DIRECTIONS:
When the line containing "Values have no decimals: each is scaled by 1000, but" is found in the data below, copy it and each line after it through the line containing "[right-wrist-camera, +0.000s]", exactly and with no others.

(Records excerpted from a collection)
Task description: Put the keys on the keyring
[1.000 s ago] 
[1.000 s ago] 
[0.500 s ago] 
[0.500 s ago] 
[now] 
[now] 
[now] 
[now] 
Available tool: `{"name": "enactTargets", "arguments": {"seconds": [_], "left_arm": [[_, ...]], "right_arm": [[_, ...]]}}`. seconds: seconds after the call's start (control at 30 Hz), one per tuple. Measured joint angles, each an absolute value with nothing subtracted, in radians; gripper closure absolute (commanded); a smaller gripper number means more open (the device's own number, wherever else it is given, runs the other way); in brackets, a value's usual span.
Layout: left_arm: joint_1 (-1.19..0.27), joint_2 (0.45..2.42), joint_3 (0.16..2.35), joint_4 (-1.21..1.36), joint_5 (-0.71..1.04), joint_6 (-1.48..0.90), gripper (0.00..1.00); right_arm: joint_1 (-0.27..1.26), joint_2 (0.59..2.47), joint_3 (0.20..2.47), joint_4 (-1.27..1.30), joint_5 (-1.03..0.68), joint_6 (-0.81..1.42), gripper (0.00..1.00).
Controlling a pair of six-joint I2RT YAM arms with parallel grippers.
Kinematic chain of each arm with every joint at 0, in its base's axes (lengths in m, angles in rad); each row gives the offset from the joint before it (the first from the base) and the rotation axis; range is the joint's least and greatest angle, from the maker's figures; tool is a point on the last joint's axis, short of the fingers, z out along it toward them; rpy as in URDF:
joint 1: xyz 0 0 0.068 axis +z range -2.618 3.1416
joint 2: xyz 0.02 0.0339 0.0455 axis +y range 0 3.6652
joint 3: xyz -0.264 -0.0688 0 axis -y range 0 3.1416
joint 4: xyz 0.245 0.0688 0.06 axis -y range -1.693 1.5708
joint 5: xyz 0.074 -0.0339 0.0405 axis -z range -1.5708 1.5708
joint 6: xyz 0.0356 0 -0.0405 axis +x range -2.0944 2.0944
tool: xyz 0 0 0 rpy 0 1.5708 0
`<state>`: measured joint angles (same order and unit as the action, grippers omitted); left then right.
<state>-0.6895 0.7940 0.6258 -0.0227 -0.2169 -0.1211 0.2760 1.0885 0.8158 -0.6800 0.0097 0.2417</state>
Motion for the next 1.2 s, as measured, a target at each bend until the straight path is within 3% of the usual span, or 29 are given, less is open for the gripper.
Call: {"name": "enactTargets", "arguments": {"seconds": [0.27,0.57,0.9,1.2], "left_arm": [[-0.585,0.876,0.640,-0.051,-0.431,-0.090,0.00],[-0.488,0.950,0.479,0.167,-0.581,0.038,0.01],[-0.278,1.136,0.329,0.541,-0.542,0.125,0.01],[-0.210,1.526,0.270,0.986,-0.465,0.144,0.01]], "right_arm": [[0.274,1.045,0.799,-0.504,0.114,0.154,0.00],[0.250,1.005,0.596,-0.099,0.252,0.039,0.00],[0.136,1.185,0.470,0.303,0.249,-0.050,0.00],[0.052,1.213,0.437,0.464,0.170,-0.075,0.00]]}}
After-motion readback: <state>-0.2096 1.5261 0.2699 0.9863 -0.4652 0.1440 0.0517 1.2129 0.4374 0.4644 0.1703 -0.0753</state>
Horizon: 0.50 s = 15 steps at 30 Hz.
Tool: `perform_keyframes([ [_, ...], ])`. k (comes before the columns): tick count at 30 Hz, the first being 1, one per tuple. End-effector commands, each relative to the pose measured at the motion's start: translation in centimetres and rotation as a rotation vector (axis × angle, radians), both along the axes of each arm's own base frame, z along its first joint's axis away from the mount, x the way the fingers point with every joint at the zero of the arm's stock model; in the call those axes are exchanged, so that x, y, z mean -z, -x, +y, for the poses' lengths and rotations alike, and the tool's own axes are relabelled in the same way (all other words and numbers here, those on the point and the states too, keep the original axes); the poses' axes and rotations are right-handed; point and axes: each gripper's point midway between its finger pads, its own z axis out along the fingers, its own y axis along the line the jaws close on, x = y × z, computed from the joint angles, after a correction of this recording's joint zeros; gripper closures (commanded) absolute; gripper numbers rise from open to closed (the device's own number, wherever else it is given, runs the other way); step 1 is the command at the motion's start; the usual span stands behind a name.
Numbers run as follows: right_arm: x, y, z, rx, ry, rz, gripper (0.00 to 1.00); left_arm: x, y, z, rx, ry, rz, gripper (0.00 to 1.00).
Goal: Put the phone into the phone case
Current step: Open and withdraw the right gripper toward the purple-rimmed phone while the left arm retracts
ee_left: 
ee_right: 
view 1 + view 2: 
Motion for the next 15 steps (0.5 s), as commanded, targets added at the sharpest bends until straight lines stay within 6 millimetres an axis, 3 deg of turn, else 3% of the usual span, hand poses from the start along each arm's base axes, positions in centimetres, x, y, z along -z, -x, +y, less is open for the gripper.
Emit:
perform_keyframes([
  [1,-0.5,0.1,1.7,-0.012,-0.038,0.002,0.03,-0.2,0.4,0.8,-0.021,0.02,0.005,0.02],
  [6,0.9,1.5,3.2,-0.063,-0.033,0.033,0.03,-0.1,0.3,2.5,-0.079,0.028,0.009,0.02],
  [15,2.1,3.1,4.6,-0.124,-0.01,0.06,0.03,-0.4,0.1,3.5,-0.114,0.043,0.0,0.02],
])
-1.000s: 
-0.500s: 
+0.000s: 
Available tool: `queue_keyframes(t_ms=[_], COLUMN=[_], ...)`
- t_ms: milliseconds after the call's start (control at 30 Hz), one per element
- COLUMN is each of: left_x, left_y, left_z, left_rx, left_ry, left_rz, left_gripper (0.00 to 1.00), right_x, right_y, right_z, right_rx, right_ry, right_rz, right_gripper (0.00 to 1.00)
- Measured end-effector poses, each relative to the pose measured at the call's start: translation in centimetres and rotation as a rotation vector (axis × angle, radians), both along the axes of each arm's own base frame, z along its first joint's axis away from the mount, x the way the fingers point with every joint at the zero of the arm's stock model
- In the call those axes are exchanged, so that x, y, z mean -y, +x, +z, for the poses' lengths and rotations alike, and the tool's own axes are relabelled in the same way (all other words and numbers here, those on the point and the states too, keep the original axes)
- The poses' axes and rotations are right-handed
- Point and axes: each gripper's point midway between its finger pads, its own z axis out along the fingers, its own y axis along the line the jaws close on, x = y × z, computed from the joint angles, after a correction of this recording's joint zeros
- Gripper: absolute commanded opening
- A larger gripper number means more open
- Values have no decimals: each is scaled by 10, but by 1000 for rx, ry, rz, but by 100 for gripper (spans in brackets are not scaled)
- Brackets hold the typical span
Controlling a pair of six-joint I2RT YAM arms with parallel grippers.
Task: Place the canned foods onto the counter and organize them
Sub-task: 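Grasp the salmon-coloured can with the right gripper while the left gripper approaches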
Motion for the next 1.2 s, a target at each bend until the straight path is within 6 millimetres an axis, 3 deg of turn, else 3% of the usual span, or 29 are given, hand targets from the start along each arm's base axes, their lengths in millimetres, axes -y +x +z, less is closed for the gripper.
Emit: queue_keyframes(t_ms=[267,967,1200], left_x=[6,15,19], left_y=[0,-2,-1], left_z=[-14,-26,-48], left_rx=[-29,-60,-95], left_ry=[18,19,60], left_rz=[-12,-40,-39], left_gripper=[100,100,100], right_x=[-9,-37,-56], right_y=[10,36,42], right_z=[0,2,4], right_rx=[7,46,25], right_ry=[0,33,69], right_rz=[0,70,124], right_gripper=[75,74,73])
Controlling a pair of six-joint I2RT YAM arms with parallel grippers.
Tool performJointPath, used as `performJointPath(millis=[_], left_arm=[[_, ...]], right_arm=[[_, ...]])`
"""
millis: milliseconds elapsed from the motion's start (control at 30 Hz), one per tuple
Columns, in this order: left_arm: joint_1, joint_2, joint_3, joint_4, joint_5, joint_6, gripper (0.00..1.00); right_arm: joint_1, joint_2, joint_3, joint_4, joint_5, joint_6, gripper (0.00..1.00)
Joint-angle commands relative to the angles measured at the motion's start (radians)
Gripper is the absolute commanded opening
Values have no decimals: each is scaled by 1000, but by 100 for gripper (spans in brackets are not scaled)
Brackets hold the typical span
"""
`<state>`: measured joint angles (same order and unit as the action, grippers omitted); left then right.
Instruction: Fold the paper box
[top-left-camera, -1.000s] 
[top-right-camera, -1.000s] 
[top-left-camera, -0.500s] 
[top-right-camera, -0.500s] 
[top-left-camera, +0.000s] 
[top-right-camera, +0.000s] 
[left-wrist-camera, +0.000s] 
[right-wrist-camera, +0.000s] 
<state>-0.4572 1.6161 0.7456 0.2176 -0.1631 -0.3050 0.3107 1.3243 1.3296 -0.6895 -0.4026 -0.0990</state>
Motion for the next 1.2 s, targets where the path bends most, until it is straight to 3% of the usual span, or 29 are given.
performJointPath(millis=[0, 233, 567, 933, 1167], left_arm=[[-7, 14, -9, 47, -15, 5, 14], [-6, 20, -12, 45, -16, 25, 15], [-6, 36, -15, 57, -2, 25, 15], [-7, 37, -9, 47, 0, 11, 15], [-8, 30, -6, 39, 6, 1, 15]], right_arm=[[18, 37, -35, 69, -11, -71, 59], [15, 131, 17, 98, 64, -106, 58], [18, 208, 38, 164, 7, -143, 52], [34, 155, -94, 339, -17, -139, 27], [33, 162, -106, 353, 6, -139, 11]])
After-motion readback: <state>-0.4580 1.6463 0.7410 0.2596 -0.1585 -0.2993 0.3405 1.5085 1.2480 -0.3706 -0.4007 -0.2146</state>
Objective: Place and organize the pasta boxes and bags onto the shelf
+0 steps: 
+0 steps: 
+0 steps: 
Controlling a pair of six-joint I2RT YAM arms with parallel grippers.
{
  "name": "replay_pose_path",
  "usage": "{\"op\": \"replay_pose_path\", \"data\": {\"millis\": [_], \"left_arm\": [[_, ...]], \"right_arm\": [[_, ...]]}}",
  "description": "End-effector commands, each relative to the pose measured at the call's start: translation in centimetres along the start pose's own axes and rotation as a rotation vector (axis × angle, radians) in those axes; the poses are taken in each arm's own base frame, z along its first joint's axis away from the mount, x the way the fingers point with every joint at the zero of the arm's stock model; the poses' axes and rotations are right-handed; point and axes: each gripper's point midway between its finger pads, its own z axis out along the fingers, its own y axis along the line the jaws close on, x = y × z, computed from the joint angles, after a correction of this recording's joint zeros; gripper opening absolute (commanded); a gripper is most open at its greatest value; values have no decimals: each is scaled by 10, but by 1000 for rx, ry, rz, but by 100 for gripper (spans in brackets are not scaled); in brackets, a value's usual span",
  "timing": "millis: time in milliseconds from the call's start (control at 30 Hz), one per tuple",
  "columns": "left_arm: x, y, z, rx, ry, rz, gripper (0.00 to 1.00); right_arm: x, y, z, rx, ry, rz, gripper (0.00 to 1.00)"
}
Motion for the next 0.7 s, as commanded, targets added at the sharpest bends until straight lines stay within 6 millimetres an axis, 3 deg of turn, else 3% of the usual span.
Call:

REPLY TO THE TASK:
Values have no decimals: each is scaled by 1000, but by 100 for gripper (spans in brackets are not scaled)
Brackets hold the typical span
"""
`<state>`: measured joint angles (same order and unit as the action, grippers omitted); left then right.
Instruction: Fold the paper box
[top-left-camera, -1.000s] 
[top-right-camera, -1.000s] 
[top-left-camera, -0.500s] 
[top-right-camera, -0.500s] 
[top-left-camera, +0.000s] 
[top-right-camera, +0.000s] 
[left-wrist-camera, +0.000s] 
[right-wrist-camera, +0.000s] 

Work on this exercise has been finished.